We introduce Matrix-Game, an interactive world foundation model for controllable game world generation. Matrix-Game is trained using a two-stage pipeline that first performs large-scale unlabeled pretraining for environment understanding, followed by action-labeled training for interactive video generation. To support this, we curate Matrix-Game-MC, a comprehensive Minecraft dataset comprising over 2,700 hours of unlabeled gameplay video clips and over 1,000 hours of high-quality labeled clips with fine-grained keyboard and mouse action annotations. Our model adopts a controllable image-to-world generation paradigm, conditioned on a reference image, motion context, and user actions.

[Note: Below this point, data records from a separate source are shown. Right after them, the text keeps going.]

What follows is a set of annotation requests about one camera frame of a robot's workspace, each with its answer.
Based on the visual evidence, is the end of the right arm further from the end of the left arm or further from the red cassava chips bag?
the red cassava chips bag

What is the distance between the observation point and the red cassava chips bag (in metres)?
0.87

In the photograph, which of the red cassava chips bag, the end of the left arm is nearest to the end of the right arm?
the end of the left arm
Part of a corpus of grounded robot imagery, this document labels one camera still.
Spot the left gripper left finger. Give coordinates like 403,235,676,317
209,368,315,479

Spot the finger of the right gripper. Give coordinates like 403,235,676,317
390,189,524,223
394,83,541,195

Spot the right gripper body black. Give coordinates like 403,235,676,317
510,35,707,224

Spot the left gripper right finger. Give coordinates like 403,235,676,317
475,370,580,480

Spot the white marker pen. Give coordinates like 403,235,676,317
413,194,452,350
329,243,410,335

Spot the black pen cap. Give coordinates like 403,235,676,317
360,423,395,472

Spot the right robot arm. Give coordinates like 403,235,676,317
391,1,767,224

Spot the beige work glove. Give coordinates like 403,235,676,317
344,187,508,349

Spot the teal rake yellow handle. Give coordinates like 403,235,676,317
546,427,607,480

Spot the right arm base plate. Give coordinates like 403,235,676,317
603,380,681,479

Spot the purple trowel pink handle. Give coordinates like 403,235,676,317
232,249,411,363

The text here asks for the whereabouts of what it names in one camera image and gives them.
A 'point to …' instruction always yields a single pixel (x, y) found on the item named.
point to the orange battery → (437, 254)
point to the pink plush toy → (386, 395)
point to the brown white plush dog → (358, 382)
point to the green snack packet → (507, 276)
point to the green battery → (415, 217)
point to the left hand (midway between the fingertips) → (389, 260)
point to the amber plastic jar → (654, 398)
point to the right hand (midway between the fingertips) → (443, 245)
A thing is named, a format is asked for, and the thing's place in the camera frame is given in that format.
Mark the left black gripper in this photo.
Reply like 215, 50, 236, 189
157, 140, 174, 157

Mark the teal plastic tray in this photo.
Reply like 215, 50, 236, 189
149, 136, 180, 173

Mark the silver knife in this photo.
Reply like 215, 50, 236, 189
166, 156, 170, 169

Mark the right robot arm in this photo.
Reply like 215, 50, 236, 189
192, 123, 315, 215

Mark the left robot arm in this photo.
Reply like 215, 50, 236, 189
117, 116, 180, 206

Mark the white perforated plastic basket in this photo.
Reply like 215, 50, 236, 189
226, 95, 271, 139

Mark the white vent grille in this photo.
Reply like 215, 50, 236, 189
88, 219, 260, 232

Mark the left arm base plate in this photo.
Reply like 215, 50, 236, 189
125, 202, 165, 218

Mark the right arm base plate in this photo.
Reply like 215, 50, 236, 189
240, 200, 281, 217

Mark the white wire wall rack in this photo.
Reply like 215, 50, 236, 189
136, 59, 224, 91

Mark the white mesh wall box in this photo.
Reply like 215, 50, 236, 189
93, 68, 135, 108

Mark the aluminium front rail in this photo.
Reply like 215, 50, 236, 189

With over 17 billion parameters, Matrix-Game enables precise control over character actions and camera movements, while maintaining high visual quality and temporal coherence. To evaluate performance, we develop GameWorld Score, a unified benchmark measuring visual quality, temporal quality, action controllability, and physical rule understanding for Minecraft world generation. Extensive experiments show that Matrix-Game consistently outperforms prior open-source Minecraft world models (including Oasis and MineWorld) across all metrics, with particularly strong gains in controllability and physical consistency. Double-blind human evaluations further confirm the superiority of Matrix-Game, highlighting its ability to generate perceptually realistic and precisely controllable videos across diverse game scenarios. To facilitate future research on interactive image-to-world generation, we will open-source the Matrix-Game model weights and the GameWorld Score benchmark at https://github.com/SkyworkAI/Matrix-Game.

Figures (15)

• Figure 1: Controllable world generation results of Matrix-Game across distinct Minecraft scenarios. These demos illustrate the model's ability to handle diverse environments, ranging from desert, beach, and forest to more challenging settings like mushroom and icy biomes, while accurately responding to user control signals.
• Figure 2: Model performance under our GameWorld Score benchmark, covering 8 key dimensions: Image Quality, Aesthetic (scaled $\times$2 for visualization), Temporal Consistency, Motion Smoothness, Keyboard Accuracy, Mouse Accuracy, Object Consistency and Scenario Consistency. Our method outperforms Oasis oasis2024 and MineWorld guo2025mineworld in all aspects, particularly in controllability (keyboard and mouse accuracy) and physical consistency, while maintaining high visual and temporal quality.
• Figure 3: We construct our high-quality unlabeled training data from raw gameplay videos via a three-stage hierarchical filtering pipeline.
• Figure 4: Overview of the interactive image-to-world generation paradigm. The model is trained in a spatiotemporally compressed latent space obtained through a 3D Causal VAE. Conditioned on a reference image along with Gaussian noise and action signals, it generates latent representations that are decoded into video clips. By grounding generation in the reference image, the model learns to build consistent scene representations that capture geometry, dynamics, and physical interactions, enabling the generation of temporally coherent and spatially structured videos.
• Figure 5: (a) Autoregressive generation in Matrix-Game and (b) The architecture of Matrix-Game. To enable long-duration video generation, Matrix-Game adopts an autoregressive strategy: the last few frames of each generated clip are used as motion conditions for generating the next clip. Specifically, the latent of these motion frames are concatenated with the noisy latent along the channel dimension, and a binary mask is also concatenated to indicate which frames contain valid motion information. This design enhances local temporal consistency across video segments, allowing the model to maintain coherent dynamics over extended time horizons. Moreover, we adopt the token replacement trick in HunyuanVideo I2V kong2024hunyuanvideo to enable stable image-to-video generation.